◆ PROBLEM STATEMENT:
Type out the whole listing again exactly, pictures omitted.

◆ DATA:

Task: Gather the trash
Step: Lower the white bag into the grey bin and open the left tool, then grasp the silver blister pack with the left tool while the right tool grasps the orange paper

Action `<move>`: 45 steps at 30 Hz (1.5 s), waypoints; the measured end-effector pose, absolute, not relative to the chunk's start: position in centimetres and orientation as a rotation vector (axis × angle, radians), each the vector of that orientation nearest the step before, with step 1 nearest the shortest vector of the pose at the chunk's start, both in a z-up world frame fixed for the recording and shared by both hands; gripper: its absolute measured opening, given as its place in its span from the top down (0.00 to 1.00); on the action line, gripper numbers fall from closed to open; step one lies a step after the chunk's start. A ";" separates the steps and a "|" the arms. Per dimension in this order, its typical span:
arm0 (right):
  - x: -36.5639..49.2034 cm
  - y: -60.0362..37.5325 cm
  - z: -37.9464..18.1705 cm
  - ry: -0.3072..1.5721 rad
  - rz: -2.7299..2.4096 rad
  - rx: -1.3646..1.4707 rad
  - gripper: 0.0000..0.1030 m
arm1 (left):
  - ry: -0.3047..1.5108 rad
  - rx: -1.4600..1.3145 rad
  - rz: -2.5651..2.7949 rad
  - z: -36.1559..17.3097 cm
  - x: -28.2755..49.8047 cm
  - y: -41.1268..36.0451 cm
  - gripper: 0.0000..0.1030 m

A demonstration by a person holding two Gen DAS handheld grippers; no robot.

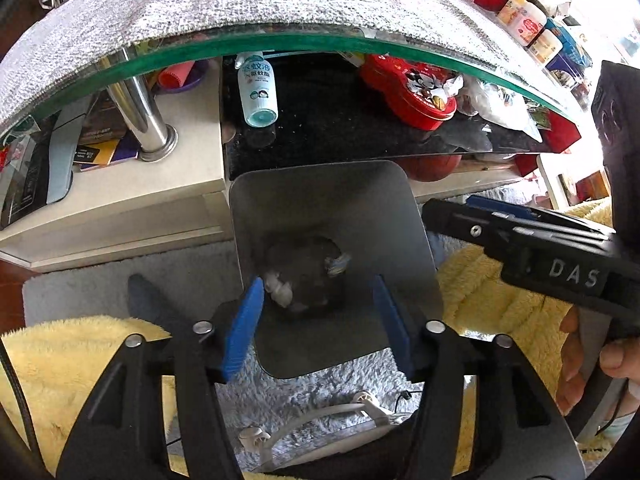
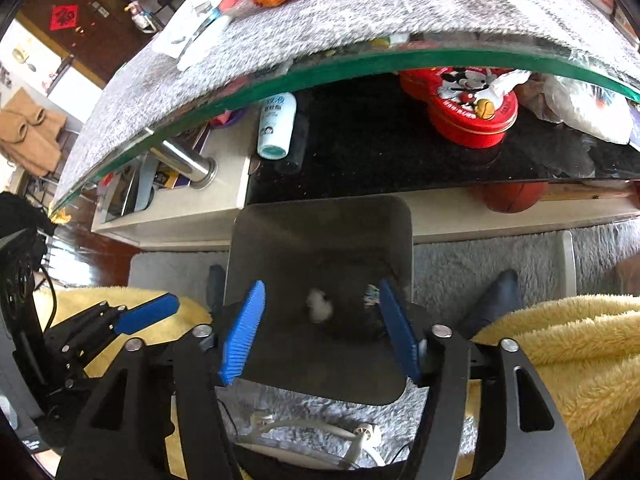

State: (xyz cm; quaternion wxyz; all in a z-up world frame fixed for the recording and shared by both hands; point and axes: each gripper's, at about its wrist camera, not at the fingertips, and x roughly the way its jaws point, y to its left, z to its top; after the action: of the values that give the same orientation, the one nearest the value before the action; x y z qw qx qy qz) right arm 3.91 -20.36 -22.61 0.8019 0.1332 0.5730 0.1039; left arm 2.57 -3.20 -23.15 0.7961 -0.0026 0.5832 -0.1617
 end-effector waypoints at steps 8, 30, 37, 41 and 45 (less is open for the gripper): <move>4.8 -21.8 -20.4 1.166 0.141 0.229 0.11 | 1.203 0.012 -0.314 -21.0 3.2 -2.5 0.21; 13.1 -22.3 -13.5 1.007 0.116 0.166 0.08 | 1.027 -0.027 -0.296 -13.4 12.1 -1.8 0.16; 16.0 -23.3 -13.1 0.993 0.099 0.179 0.11 | 1.009 -0.011 -0.309 -13.0 15.9 -3.2 0.24; 17.8 -23.5 -13.4 1.006 0.124 0.196 0.25 | 1.013 -0.002 -0.316 -13.2 17.5 -3.8 0.30; 19.0 -23.3 -13.9 1.009 0.144 0.209 0.43 | 1.023 0.002 -0.323 -13.6 18.7 -4.4 0.34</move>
State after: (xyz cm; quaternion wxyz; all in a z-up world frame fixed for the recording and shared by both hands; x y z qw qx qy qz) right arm 18.97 -23.28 -13.92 0.8677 0.0996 0.4821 0.0686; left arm 18.68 -4.36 -13.61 0.8596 0.0008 0.4871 -0.1540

◆ RESPONSE AREA:
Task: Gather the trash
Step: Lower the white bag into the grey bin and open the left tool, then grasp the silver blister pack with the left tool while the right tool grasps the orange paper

Action `<move>`: 45 steps at 30 Hz (1.5 s), waypoints; the measured end-effector pose, absolute, not relative to the chunk's start: position in centimetres and orientation as a rotation vector (axis × angle, radians), each the vector of that orientation nearest the step before, with step 1 nearest the shortest vector of the pose at the chunk's start, both in a z-up world frame fixed for the recording and shared by both hands; gripper: its absolute measured opening, given as its place in its span from the top down (0.00 to 1.00); on the action line, gripper numbers fall from closed to open; step one lies a step after the chunk's start. A ";" separates the steps and a "|" the arms. Per dimension in this order, its typical span:
arm0 (right):
  - x: -36.5639..49.2034 cm
  - y: -60.0362..37.5325 cm
  - z: -37.9464..18.1705 cm
  - ry: -0.3072..1.5721 rad
  - rz: -2.7299..2.4096 rad
  - rx: -1.3646..1.4707 rad
  - gripper: 0.0000..0.1030 m
arm1 (left):
  - ry: -0.3047..1.5108 rad
  - rx: -1.4600..1.3145 rad
  - rz: -2.5651..2.7949 rad
  - z: -36.1559..17.3097 cm
  - x: -28.2755..49.8047 cm
  - y: -41.1268..36.0451 cm
  - gripper: 0.0000..0.1030 m

A demonstration by a person holding two Gen DAS handheld grippers; no robot.


State: (xyz cm; quaternion wxyz; all in a z-up world frame fixed for the recording and shared by both hands; point and axes: each gripper's, at about its wrist camera, not at the fingertips, and x roughly the way its jaws point, y to its left, z to its top; after the action: of the values that give the same orientation, the one nearest the value before the action; x y z qw qx qy qz) right arm 3.91 -20.36 -22.61 0.8019 0.1332 0.5730 0.1039; left arm 2.57 -3.20 -23.15 0.7961 -0.0026 0.5832 -0.1617
 end-effector waypoints at steps 8, 30, 37, 41 and 45 (less is open for the gripper): <move>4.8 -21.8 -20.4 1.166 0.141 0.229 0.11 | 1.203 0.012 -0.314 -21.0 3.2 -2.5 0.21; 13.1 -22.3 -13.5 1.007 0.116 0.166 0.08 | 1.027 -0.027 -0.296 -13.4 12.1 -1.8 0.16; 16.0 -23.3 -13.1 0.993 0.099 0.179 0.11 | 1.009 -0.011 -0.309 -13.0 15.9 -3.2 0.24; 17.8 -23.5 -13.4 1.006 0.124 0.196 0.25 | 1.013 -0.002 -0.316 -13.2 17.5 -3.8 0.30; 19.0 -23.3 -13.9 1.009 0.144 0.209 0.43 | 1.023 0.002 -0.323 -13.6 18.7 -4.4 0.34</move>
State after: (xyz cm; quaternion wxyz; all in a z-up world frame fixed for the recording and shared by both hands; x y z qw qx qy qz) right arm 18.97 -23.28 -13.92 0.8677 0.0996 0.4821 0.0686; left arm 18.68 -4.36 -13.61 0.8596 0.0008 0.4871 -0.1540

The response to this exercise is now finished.